Action item: Could the data below be copied out in full, word for word?

Supplied data:
• • •

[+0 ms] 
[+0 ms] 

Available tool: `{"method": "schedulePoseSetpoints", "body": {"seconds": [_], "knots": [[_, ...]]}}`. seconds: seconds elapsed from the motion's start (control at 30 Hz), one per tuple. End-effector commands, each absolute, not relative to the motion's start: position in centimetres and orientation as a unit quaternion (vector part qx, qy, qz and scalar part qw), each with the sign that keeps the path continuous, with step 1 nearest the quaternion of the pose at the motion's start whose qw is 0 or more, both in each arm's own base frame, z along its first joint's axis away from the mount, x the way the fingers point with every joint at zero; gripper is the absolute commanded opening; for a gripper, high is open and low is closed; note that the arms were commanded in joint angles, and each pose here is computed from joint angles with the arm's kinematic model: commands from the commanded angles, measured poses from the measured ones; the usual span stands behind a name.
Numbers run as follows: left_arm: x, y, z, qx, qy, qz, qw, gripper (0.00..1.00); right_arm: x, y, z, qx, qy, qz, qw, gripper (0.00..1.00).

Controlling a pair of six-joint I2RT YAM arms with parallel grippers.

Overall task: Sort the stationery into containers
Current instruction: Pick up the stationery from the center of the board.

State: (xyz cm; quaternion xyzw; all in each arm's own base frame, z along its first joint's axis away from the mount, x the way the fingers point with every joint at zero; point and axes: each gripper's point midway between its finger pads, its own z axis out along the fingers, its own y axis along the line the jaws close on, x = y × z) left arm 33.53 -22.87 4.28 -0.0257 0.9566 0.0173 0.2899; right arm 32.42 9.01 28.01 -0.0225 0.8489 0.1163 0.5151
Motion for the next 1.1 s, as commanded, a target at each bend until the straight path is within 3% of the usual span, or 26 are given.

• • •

Answer to this problem:
[+0 ms] 
[+0 ms] 

Available tool: `{"method": "schedulePoseSetpoints", "body": {"seconds": [_], "knots": [[_, ...]]}}`. seconds: seconds elapsed from the motion's start (control at 30 Hz), one per tuple. End-effector commands, each absolute, not relative to the motion's start: position in centimetres and orientation as a unit quaternion (vector part qx, qy, qz and scalar part qw), each with the sign that keeps the path continuous, with step 1 nearest the quaternion of the pose at the motion's start whose qw is 0 or more, both in each arm's own base frame, z along its first joint's axis away from the mount, x the way the fingers point with every joint at zero; gripper is the absolute commanded opening; for a gripper, high is open and low is closed; note that the arms were commanded in joint angles, and each pose here is computed from joint angles with the arm's kinematic model: commands from the commanded angles, measured poses from the measured ones; the usual span stands behind a name.
Numbers run as follows: left_arm: x, y, z, qx, qy, qz, qw, gripper (0.00..1.00); right_arm: x, y, z, qx, qy, qz, qw, gripper (0.00..1.00).

Controlling a pair of six-joint I2RT YAM arms with parallel grippers.

Overall task: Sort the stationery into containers
Current instruction: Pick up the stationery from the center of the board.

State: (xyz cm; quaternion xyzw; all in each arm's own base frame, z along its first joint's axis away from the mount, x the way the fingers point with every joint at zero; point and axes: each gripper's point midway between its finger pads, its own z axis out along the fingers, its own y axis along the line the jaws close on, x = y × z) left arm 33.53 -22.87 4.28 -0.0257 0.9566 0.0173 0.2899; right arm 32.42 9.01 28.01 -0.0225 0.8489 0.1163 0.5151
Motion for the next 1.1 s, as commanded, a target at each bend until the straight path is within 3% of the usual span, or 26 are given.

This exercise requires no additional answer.